Below is a selection of your comments.
What a superb resource. I'm astonished to learn that "breeks" is the very first recorded version of what we now call trousers - believe it or not, "breeks" is still regularly used in Belfast in this context, almost 500 years after it made its debut!
Tony Black, Belfast
I am sitting here in my kegs laughing my unmentionables off at the very thought that the prudish Victorians were so easily embarrassed. (What did they do for us?)
Doug Mummery, County Durham
In this part of SE Lancs at least, trousers are also called "Kecks" - I wonder if that's from somewhere like the Scottish "Breeks"?
Steve Taylor, Heywood UK
What about the word "slacks" to represent trousers? Was that one of the words edited out?
I would love to own a copy of this, but a quick search reveals that it's not really priced for the average person. Who can afford to spend over GBP150 on a thesaurus??
I grew up in the Lake District where, in common with some other parts of the north, the term for trousers was "kecks"; presumably this is related to "kickseys/kicksies 1812-1851 ( slang )". Underpants were underkecks. I'd imagine the entry on them (whether male or female versions!) includes even more euphemisms like "unmentionables".
David V Barrett, London
'Trews' is not a 'Gallic' (sic) word, nor is any other. It is derived from the (Scottish) Gaelic (note spelling) triubhas (with the plural triubhsar giving us the English word trouser).
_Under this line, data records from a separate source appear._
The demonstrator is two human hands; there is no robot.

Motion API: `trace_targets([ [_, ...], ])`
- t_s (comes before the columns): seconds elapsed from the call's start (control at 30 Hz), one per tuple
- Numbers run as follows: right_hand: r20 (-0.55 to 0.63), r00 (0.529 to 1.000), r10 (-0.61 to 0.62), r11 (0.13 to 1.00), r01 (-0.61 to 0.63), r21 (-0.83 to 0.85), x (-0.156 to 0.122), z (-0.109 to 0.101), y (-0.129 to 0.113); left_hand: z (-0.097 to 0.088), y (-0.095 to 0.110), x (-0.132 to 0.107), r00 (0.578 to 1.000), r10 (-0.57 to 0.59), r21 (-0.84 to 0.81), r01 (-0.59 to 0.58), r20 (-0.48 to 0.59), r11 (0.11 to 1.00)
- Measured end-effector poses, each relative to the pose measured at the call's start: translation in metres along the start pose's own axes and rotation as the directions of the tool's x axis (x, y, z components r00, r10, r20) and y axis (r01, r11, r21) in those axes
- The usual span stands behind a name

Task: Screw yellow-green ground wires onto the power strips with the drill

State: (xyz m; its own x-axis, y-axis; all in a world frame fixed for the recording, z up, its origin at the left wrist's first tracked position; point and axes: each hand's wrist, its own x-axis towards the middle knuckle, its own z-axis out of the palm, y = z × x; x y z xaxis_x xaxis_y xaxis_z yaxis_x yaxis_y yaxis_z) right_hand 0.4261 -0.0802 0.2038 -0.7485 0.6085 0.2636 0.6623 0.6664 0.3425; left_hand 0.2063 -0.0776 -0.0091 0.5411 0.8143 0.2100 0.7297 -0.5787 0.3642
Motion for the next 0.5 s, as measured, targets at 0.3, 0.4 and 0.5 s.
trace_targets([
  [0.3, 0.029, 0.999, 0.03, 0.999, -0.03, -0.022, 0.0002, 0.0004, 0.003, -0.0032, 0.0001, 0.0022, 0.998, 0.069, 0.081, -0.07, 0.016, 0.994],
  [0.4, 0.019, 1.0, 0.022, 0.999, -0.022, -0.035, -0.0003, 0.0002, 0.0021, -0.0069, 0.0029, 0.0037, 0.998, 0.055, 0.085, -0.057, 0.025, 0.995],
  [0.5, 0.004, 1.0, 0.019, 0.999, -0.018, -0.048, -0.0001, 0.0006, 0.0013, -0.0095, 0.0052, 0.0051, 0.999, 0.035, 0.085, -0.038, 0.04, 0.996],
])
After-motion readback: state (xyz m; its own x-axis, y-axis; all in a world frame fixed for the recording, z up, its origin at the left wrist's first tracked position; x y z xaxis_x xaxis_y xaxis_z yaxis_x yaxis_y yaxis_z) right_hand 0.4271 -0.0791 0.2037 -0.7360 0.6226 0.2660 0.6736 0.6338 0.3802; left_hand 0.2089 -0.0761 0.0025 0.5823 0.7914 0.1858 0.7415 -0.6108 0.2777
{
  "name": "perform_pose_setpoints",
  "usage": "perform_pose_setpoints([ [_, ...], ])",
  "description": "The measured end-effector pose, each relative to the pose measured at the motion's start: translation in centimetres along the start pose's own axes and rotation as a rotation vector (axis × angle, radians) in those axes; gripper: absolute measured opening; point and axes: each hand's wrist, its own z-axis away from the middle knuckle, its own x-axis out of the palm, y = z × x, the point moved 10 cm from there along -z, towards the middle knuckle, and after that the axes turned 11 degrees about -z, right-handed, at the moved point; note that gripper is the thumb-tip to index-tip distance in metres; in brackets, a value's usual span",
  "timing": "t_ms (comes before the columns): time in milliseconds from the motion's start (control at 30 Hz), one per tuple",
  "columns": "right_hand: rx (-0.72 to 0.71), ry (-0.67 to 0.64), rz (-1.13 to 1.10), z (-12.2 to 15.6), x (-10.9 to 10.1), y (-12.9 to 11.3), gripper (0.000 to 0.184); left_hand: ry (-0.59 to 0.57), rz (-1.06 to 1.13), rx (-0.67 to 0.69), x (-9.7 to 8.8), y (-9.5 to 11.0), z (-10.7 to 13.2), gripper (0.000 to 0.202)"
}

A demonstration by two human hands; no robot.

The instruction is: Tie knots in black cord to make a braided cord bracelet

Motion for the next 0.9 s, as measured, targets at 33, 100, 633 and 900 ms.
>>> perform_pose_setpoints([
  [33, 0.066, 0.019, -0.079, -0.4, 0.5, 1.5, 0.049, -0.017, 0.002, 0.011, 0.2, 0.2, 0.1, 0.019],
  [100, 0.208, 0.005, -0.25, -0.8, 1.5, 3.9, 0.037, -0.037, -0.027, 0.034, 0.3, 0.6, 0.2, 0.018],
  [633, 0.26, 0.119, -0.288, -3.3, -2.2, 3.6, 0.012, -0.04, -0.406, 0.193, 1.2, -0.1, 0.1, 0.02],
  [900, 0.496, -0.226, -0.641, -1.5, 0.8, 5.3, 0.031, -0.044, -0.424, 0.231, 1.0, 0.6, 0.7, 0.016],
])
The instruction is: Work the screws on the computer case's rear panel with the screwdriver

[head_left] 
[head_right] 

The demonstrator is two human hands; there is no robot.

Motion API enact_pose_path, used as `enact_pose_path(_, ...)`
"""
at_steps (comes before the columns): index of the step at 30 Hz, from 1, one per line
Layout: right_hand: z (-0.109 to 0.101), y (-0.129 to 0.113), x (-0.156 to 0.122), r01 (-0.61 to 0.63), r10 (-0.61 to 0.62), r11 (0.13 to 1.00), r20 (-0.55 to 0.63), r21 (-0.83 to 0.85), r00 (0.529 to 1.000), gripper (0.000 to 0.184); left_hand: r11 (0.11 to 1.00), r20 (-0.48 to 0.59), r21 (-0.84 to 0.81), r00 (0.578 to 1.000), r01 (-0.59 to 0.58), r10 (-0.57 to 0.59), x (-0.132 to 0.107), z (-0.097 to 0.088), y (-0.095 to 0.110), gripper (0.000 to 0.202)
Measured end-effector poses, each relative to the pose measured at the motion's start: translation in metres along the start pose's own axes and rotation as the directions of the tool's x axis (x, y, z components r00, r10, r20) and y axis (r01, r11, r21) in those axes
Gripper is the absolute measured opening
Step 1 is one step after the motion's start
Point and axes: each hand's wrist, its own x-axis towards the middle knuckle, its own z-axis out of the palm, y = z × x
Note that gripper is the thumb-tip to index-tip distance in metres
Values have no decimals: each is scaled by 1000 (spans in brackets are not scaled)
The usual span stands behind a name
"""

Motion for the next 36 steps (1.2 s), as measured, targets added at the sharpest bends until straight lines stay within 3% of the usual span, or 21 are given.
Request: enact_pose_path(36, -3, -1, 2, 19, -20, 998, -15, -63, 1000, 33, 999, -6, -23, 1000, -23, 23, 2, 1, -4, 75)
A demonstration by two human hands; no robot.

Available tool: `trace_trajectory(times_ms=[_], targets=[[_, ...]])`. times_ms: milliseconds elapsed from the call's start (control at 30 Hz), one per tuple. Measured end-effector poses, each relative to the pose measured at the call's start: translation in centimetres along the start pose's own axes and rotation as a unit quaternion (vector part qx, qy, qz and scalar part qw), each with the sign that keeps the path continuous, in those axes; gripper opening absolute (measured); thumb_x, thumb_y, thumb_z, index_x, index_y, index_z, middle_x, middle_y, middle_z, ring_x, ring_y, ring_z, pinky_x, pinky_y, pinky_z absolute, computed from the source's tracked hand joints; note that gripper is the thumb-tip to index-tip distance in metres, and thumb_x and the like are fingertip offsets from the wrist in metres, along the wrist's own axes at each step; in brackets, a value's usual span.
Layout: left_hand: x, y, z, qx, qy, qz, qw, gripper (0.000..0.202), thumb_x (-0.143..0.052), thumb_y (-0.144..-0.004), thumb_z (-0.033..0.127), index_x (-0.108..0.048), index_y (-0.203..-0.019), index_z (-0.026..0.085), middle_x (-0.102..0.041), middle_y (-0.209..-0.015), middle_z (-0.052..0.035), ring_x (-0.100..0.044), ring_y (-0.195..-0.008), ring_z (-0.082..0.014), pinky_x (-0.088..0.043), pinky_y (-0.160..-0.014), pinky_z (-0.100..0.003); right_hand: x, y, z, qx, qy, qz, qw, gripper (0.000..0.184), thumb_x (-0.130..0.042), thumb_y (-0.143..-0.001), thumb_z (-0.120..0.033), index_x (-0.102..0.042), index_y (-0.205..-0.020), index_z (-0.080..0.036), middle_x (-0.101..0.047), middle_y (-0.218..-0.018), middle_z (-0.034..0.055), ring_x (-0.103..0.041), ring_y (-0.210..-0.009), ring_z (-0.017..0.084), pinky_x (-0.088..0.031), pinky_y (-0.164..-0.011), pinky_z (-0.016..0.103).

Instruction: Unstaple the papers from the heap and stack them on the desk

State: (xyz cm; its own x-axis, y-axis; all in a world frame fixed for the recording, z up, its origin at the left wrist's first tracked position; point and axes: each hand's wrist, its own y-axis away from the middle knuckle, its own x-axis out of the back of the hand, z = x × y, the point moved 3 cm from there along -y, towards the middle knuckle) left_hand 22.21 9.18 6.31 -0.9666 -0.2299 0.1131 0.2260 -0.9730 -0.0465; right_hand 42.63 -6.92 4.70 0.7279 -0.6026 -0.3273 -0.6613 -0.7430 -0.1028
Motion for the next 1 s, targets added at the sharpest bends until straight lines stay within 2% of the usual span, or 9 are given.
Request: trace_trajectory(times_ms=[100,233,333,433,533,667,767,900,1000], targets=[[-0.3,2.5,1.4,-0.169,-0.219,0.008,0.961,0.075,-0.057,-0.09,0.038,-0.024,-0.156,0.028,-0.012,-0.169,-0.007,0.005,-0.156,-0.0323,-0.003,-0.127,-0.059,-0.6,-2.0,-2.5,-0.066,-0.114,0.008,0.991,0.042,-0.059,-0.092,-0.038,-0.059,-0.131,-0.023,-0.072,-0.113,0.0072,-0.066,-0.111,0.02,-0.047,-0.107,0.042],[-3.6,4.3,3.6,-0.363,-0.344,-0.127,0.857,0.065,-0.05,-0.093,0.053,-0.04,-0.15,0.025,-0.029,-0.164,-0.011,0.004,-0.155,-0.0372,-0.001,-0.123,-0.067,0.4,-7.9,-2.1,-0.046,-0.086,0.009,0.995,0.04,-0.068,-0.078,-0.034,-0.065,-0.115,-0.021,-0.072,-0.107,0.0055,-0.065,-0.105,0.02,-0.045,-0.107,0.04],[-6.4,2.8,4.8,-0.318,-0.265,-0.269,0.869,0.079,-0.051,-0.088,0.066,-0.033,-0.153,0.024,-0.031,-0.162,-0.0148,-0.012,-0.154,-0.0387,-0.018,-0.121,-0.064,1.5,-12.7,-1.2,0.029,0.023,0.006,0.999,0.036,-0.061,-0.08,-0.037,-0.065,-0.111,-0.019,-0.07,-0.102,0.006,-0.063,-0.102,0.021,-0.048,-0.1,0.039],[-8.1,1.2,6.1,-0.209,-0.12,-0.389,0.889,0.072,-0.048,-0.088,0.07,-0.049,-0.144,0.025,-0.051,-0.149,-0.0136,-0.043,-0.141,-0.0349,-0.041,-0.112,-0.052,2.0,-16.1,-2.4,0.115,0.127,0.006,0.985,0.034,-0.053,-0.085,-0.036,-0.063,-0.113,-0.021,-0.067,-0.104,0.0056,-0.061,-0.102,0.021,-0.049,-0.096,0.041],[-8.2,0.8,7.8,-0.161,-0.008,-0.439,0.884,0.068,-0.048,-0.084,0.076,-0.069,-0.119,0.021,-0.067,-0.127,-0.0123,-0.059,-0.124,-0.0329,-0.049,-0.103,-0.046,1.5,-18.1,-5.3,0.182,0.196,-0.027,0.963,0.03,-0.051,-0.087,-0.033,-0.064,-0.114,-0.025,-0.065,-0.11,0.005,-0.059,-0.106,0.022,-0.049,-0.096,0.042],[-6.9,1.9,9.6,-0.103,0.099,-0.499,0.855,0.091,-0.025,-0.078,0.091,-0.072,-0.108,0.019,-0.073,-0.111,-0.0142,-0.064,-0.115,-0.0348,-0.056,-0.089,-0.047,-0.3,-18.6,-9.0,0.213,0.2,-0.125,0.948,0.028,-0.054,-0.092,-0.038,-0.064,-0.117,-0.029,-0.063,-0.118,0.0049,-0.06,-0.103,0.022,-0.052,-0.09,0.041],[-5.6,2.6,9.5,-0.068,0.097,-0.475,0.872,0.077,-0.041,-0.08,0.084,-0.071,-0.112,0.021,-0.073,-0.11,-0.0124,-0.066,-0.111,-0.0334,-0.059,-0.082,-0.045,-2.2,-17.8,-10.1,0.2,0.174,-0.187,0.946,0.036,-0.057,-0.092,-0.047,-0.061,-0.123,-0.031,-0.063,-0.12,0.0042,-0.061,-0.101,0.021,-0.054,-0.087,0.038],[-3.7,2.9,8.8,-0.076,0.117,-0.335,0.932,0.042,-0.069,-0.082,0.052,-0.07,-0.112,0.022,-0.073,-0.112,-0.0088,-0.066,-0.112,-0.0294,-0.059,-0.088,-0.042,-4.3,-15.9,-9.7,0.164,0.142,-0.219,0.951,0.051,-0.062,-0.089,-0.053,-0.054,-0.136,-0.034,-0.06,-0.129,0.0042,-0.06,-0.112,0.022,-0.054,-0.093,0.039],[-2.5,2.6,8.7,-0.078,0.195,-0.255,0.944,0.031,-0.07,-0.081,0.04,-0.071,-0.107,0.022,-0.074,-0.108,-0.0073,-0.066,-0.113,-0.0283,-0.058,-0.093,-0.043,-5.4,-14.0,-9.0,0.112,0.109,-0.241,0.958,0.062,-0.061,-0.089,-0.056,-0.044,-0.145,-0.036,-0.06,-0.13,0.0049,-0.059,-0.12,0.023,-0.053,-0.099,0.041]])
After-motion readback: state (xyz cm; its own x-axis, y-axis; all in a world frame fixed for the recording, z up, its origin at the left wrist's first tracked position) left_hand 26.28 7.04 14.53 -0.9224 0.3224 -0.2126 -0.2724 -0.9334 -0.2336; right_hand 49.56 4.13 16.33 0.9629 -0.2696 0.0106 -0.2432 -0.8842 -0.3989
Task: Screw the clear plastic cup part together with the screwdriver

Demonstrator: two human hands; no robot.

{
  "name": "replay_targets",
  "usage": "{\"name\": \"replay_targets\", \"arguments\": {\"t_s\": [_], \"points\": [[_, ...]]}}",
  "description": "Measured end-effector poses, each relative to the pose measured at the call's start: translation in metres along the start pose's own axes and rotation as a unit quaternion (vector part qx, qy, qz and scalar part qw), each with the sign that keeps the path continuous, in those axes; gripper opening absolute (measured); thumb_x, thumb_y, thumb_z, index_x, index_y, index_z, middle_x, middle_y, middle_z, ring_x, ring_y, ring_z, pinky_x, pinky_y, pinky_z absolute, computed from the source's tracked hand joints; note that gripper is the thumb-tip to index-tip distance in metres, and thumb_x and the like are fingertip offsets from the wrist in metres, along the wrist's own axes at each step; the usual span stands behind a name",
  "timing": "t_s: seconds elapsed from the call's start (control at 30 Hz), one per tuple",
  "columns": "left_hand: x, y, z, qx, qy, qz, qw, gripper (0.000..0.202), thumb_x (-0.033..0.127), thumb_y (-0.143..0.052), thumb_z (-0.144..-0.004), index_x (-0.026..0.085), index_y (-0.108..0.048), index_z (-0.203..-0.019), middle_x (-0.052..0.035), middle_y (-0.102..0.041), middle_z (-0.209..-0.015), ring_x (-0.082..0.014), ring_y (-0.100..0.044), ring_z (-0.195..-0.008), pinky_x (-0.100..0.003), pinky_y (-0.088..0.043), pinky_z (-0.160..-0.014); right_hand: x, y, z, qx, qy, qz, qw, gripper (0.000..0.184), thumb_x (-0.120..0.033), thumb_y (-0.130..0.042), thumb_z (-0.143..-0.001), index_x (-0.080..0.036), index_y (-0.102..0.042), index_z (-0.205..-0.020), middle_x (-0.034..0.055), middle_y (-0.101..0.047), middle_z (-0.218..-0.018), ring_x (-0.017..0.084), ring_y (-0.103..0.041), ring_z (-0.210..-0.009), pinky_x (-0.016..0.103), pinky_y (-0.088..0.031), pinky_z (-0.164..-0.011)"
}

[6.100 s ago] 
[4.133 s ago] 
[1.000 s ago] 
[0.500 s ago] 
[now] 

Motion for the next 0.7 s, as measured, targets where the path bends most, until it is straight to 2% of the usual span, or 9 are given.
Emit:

Although in Scotland 'Gaelic' is pronounced roughly as 'Gallic', this latter word when used in English refers to all things French (i.e. related to the ancient Gauls). So for example, we sometimes in English refer to a 'Gallic shrug' to describe a nonchalant Frenchman. On the other hand, it is probably fair to say that there is not a single word derived from 'Gallic' in the English language, with Gaulish (the correct adjective when referring to the ancient Celtic language) words being extremely rare even in French. On the other hand, Gaelic has given us quite a few loanwords, not least whisky (from uisge-bheatha 'the water of life') and the expression 'smashing' (from 's math sin 'that's good').
Jim, Edinburgh, Scotland
Completely fascinating. I've always wondered how many words have evolved and this seems to be a perfect quick reference - although the effort into its production must have been quite something. A colleague recalls calling his trousers "breeks" in Scotland in the 1950s, I guess some things never change.